> Exercise goal:
Exclude the pictures, then copy all remaining records exactly.

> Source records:

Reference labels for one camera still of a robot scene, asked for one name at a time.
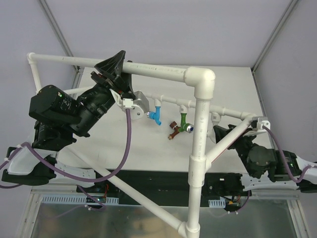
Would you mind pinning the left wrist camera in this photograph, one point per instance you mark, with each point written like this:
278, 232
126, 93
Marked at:
138, 107

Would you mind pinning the aluminium frame post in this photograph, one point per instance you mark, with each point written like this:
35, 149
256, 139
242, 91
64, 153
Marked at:
55, 27
290, 8

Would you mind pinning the brown water faucet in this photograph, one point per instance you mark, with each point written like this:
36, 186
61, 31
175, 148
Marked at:
176, 129

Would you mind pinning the white water faucet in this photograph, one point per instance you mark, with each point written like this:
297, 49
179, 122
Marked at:
213, 134

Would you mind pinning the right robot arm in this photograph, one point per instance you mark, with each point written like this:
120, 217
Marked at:
266, 169

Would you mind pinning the right aluminium frame post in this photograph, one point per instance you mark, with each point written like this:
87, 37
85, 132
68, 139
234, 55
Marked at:
290, 8

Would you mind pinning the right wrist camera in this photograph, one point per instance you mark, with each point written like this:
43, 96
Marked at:
257, 126

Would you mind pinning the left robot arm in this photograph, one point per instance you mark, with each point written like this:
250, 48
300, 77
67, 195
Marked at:
60, 119

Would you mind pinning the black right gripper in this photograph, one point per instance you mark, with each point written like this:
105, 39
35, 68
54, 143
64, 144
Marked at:
237, 143

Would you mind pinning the blue water faucet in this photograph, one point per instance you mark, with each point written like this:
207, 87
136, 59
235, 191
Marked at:
155, 115

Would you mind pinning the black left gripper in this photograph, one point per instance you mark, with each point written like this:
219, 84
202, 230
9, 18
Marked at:
109, 80

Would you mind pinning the right white cable duct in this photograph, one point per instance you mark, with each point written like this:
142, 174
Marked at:
217, 203

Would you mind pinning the white PVC pipe frame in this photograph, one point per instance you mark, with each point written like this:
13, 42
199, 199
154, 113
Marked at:
203, 82

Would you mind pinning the white cable duct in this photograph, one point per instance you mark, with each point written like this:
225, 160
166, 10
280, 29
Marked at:
217, 203
77, 199

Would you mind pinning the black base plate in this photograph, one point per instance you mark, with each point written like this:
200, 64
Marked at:
171, 188

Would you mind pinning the left aluminium frame post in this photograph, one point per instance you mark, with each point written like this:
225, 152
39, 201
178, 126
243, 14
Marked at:
55, 27

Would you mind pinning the left white cable duct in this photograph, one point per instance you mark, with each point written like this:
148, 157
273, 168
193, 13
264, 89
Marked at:
77, 199

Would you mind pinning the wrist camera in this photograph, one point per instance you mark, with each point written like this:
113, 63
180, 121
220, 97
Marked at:
138, 107
257, 126

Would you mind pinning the green water faucet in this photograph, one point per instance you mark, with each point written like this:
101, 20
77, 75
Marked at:
184, 126

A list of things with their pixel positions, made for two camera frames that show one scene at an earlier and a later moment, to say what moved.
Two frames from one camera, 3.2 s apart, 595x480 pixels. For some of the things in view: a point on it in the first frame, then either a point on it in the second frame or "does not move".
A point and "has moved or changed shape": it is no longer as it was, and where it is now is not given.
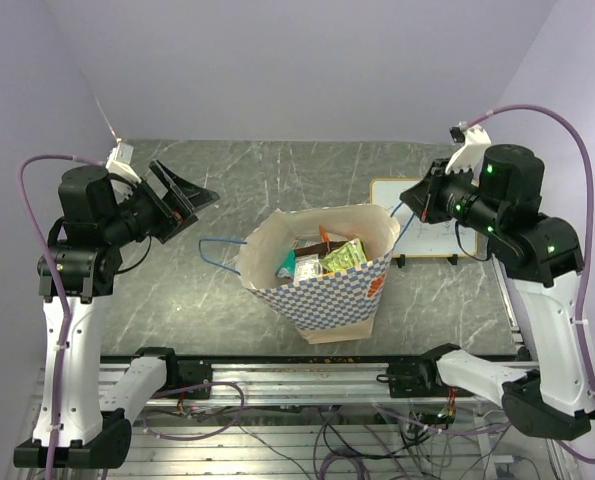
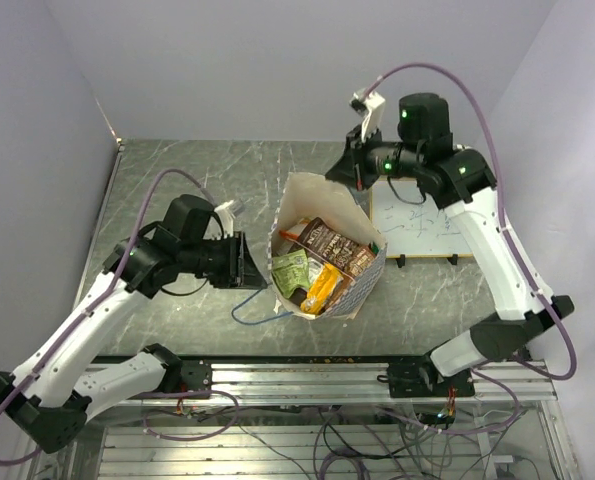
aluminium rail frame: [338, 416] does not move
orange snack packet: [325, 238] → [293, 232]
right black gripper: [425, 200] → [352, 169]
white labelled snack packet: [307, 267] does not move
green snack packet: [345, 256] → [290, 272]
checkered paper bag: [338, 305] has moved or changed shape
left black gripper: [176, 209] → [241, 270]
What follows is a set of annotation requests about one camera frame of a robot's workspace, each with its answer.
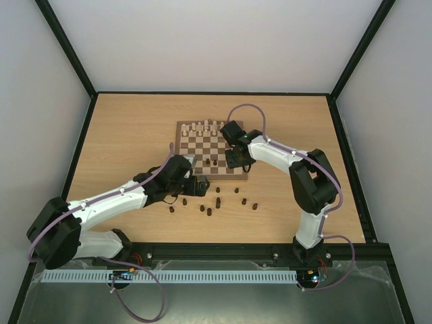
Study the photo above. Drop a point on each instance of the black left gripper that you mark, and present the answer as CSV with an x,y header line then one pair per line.
x,y
202,190

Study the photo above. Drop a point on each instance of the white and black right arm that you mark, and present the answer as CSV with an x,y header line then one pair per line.
x,y
313,180

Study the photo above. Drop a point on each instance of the right electronics board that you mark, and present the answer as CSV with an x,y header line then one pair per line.
x,y
314,276

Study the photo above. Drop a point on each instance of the black aluminium frame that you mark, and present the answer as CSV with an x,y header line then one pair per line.
x,y
370,250

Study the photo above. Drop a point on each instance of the wooden folding chess board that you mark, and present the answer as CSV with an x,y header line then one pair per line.
x,y
206,147

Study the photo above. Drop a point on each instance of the electronics board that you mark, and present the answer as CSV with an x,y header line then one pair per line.
x,y
123,274
314,276

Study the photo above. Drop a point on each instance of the light blue slotted cable duct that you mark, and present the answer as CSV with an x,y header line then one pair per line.
x,y
173,277

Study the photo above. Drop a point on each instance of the left electronics board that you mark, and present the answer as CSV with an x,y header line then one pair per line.
x,y
123,274

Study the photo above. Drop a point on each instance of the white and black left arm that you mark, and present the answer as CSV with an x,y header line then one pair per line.
x,y
63,230

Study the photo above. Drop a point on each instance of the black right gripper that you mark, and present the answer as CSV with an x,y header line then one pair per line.
x,y
234,159

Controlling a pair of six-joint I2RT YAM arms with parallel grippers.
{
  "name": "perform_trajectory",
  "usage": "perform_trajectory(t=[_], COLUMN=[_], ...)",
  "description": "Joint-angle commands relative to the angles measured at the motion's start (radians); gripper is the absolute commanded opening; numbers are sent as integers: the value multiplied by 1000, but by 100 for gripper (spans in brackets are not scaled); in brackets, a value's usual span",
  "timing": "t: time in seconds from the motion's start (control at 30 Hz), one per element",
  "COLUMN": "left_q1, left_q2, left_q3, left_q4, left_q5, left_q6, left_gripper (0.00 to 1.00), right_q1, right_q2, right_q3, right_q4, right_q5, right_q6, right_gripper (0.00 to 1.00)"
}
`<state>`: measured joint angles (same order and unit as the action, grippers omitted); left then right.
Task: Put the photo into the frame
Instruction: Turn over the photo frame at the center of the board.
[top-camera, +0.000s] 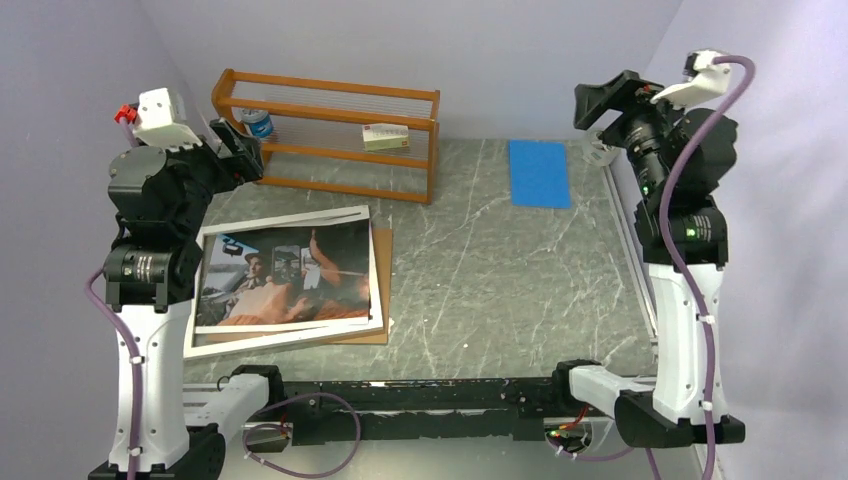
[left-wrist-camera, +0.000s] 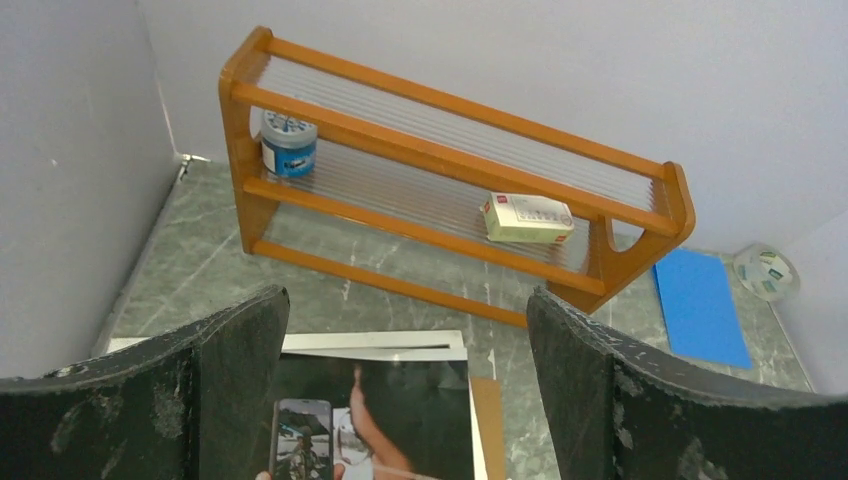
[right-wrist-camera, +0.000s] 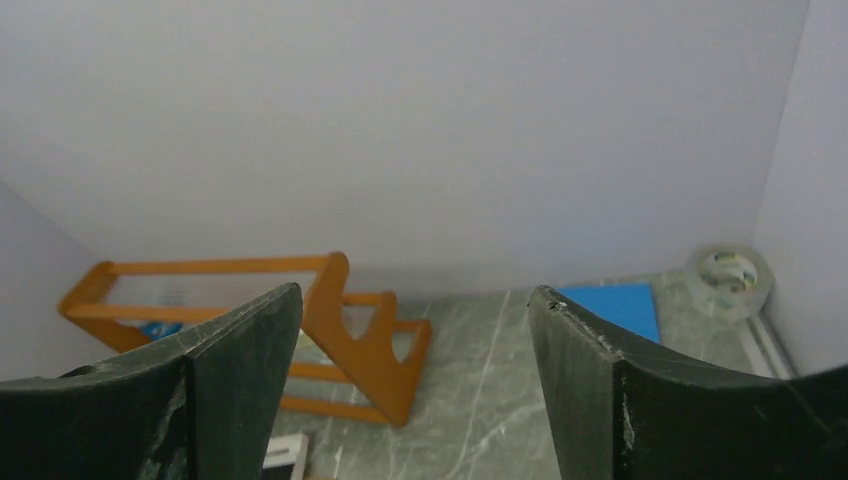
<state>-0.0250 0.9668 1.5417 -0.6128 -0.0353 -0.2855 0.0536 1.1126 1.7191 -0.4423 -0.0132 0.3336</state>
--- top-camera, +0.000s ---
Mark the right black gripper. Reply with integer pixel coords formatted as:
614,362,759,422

> Task answer:
Reference labels for one camera still of a robot scene, asked for one name at a time.
Would you mind pinning the left wrist camera in this photograph, one point per instance you mark, with each point written like this:
278, 232
126, 93
Marked at:
138, 107

Would you mind pinning the aluminium frame post in this photograph, one point per instance you mark, with each point written like this:
35, 149
256, 139
242, 91
64, 153
Marked at:
55, 27
290, 8

Would you mind pinning the brown water faucet in this photograph, one point per instance you mark, with each point written like this:
36, 186
61, 31
175, 148
Marked at:
176, 129

Would you mind pinning the white water faucet in this photograph, one point per instance you mark, with each point written like this:
297, 49
179, 122
Marked at:
213, 134

Would you mind pinning the right robot arm in this photograph, one point per instance you mark, with each point written like this:
120, 217
Marked at:
266, 169

Would you mind pinning the right aluminium frame post in this photograph, one point per instance you mark, with each point written like this:
87, 37
85, 132
68, 139
234, 55
Marked at:
290, 8

Would you mind pinning the right wrist camera in this photograph, one point per instance you mark, with each point written like this:
43, 96
Marked at:
257, 126

Would you mind pinning the left robot arm in this photograph, one point per instance you mark, with each point written like this:
250, 48
300, 77
67, 195
Marked at:
60, 119

Would you mind pinning the black right gripper in this photograph, one point per instance you mark, with each point written like this:
105, 39
35, 68
54, 143
64, 144
Marked at:
237, 143

Would you mind pinning the blue water faucet in this photograph, one point per instance you mark, with each point written like this:
207, 87
136, 59
235, 191
Marked at:
155, 115

Would you mind pinning the black left gripper in this photograph, one point per instance you mark, with each point written like this:
219, 84
202, 230
9, 18
Marked at:
109, 80

Would you mind pinning the right white cable duct in this photograph, one point per instance you mark, with each point written like this:
142, 174
Marked at:
217, 203

Would you mind pinning the white PVC pipe frame in this photograph, one point per instance you mark, with each point written like this:
13, 42
199, 199
154, 113
Marked at:
203, 82

Would you mind pinning the white cable duct in this photograph, one point per instance you mark, with each point written like this:
225, 160
166, 10
280, 29
Marked at:
217, 203
77, 199

Would you mind pinning the black base plate in this photograph, one point per instance you mark, with each point written like this:
200, 64
Marked at:
171, 188

Would you mind pinning the left aluminium frame post in this photograph, one point per instance you mark, with each point written like this:
225, 152
39, 201
178, 126
243, 14
Marked at:
55, 27

Would you mind pinning the left white cable duct in this photograph, one point per instance you mark, with each point written like this:
148, 157
273, 168
193, 13
264, 89
Marked at:
77, 199

Would you mind pinning the wrist camera in this photograph, one point per instance you mark, with each point written like this:
113, 63
180, 121
220, 97
Marked at:
138, 107
257, 126

Would you mind pinning the green water faucet in this photograph, one point per instance you mark, with each point written like this:
101, 20
77, 75
Marked at:
184, 126

A list of things with their pixel positions, made for two camera frames that show one scene at an earlier and a later moment, to say what moved.
Two frames from one camera, 3.2 s apart, 595x480 pixels. For some of the things in view: a point on it in the first frame, then either a point on it in the second frame or "does not move".
A point and "has moved or changed shape": it is no longer as it was, and where it is now is not given.
aluminium rail frame: [338, 416] does not move
orange snack packet: [325, 238] → [293, 232]
right black gripper: [425, 200] → [352, 169]
white labelled snack packet: [307, 267] does not move
green snack packet: [345, 256] → [290, 272]
checkered paper bag: [338, 305] has moved or changed shape
left black gripper: [176, 209] → [241, 270]
What follows is a set of annotation requests about one camera frame of a robot's workspace, each with its answer.
Study the photo above. Drop a point on each instance of the black left gripper that you mark, and present the answer as CSV with an x,y header line then one pair per line.
x,y
202,190

Study the photo above. Drop a point on each instance of the white and black right arm that you mark, and present the answer as CSV with an x,y header line then one pair per line.
x,y
313,180

Study the photo above. Drop a point on each instance of the right electronics board that you mark, and present the answer as CSV with an x,y header line then one pair per line.
x,y
314,276

Study the photo above. Drop a point on each instance of the black aluminium frame that you mark, and present the answer as CSV with an x,y header line then one pair per line.
x,y
370,250

Study the photo above. Drop a point on each instance of the wooden folding chess board that you mark, and present the answer as CSV with an x,y header line then one pair per line.
x,y
206,147

Study the photo above. Drop a point on each instance of the electronics board that you mark, and present the answer as CSV with an x,y header line then one pair per line.
x,y
123,274
314,276

Study the photo above. Drop a point on each instance of the light blue slotted cable duct that you mark, and present the answer as CSV with an x,y header line then one pair per line.
x,y
173,277

Study the photo above. Drop a point on each instance of the left electronics board that you mark, and present the answer as CSV with an x,y header line then one pair per line.
x,y
123,274

Study the photo above. Drop a point on each instance of the white and black left arm that you mark, and present the answer as CSV with an x,y header line then one pair per line.
x,y
63,230

Study the photo above. Drop a point on each instance of the black right gripper that you mark, and present the answer as CSV with an x,y header line then one pair per line.
x,y
234,159

Controlling a pair of six-joint I2RT YAM arms with parallel grippers.
{
  "name": "perform_trajectory",
  "usage": "perform_trajectory(t=[_], COLUMN=[_], ...)",
  "description": "Joint-angle commands relative to the angles measured at the motion's start (radians); gripper is the absolute commanded opening; numbers are sent as integers: the value multiplied by 1000, but by 100 for gripper (spans in brackets are not scaled); in brackets, a value's usual span",
  "timing": "t: time in seconds from the motion's start (control at 30 Hz), one per element",
  "COLUMN": "left_q1, left_q2, left_q3, left_q4, left_q5, left_q6, left_gripper (0.00 to 1.00), right_q1, right_q2, right_q3, right_q4, right_q5, right_q6, right_gripper (0.00 to 1.00)"
}
`<state>`: measured joint angles (same order and unit as the action, grippers omitted); left then right.
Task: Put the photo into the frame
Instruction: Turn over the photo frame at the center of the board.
[top-camera, +0.000s] 
[left-wrist-camera, +0.000s] 
[right-wrist-camera, +0.000s] 
<state>-0.0250 0.9668 1.5417 -0.6128 -0.0353 -0.2855 0.0536 1.1126 1.7191 -0.4423 -0.0132 0.3336</state>
--- top-camera, +0.000s ---
Mark the right black gripper. Reply with integer pixel coords formatted as:
614,362,759,422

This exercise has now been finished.